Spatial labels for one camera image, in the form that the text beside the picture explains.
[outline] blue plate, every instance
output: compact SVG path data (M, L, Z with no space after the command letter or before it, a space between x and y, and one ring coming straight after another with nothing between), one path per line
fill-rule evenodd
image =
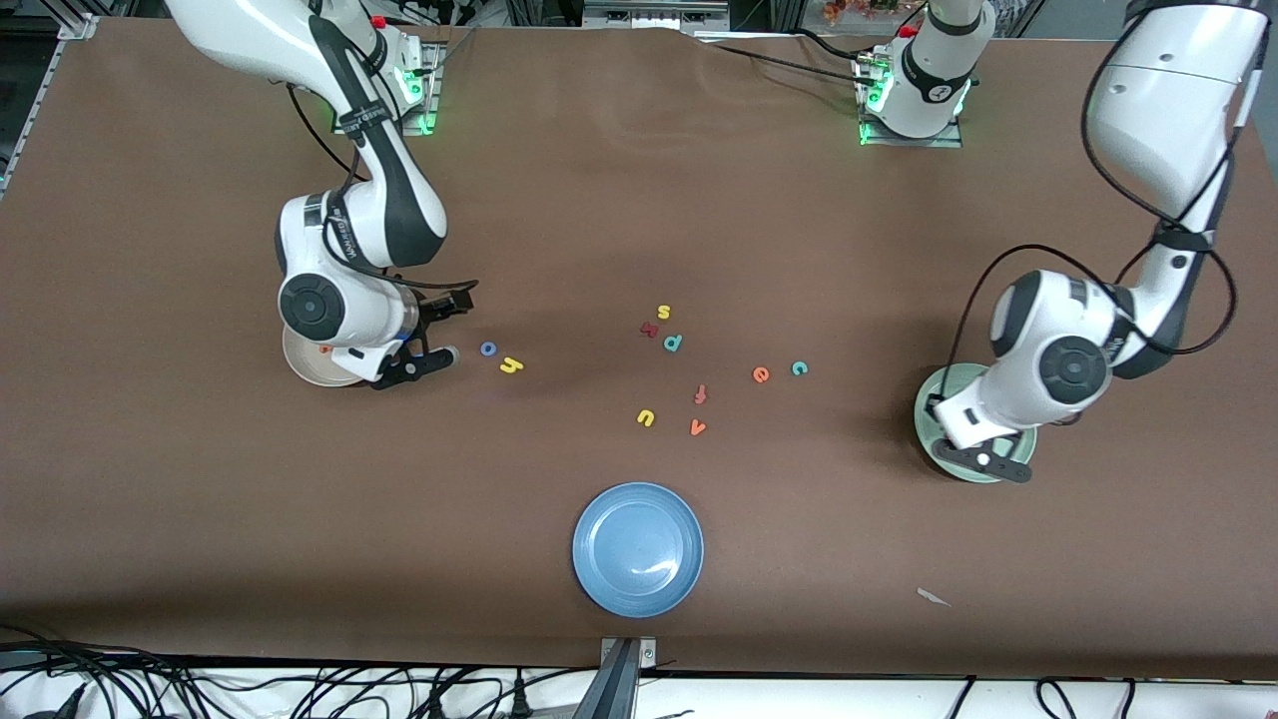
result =
M573 536L573 567L599 607L631 619L674 609L697 585L705 544L677 494L648 483L604 490Z

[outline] white robotic arm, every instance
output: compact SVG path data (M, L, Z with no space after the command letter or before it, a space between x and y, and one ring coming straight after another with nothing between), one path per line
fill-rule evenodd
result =
M950 124L994 36L988 0L932 0L923 11L918 34L875 49L891 57L891 69L865 102L889 130L909 138L932 137Z
M994 307L997 363L932 407L946 435L943 447L929 448L934 456L988 471L965 462L980 453L962 451L1066 420L1112 377L1140 378L1171 361L1228 192L1231 98L1250 69L1236 133L1259 79L1270 19L1246 5L1128 6L1132 24L1089 93L1085 132L1104 165L1135 178L1173 221L1155 227L1131 289L1047 269L1012 284Z
M373 28L358 0L167 4L201 52L231 69L320 95L355 142L369 181L290 199L280 213L275 239L285 276L279 308L291 331L334 347L334 364L377 383L397 365L396 352L424 317L420 296L371 269L429 262L447 232L443 204L397 126L397 111L412 100L397 95L405 89L400 78L415 69L400 63L414 47L420 56L419 41L394 28ZM468 308L465 295L452 310ZM455 358L431 354L428 364L410 359L410 379Z

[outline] table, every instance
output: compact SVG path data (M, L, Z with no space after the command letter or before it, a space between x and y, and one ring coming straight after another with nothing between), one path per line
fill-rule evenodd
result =
M280 352L276 212L343 179L284 89L104 19L0 203L0 610L174 653L564 665L647 635L690 669L1272 677L1278 193L1254 133L1224 340L1045 429L1029 485L947 480L915 447L993 255L1044 241L1111 273L1148 236L1077 139L1104 50L993 42L966 147L924 151L859 146L838 80L674 32L479 31L408 140L451 236L406 272L477 276L478 308L433 329L459 368L374 393ZM996 292L1045 261L996 273L961 359L989 361ZM1222 295L1209 271L1190 337ZM639 332L658 304L676 352ZM652 621L571 573L578 515L625 481L707 536Z

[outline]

※

■ THE TASK
Look over the records above and say, with no extra words, how many lines include "every".

■ REPLY
3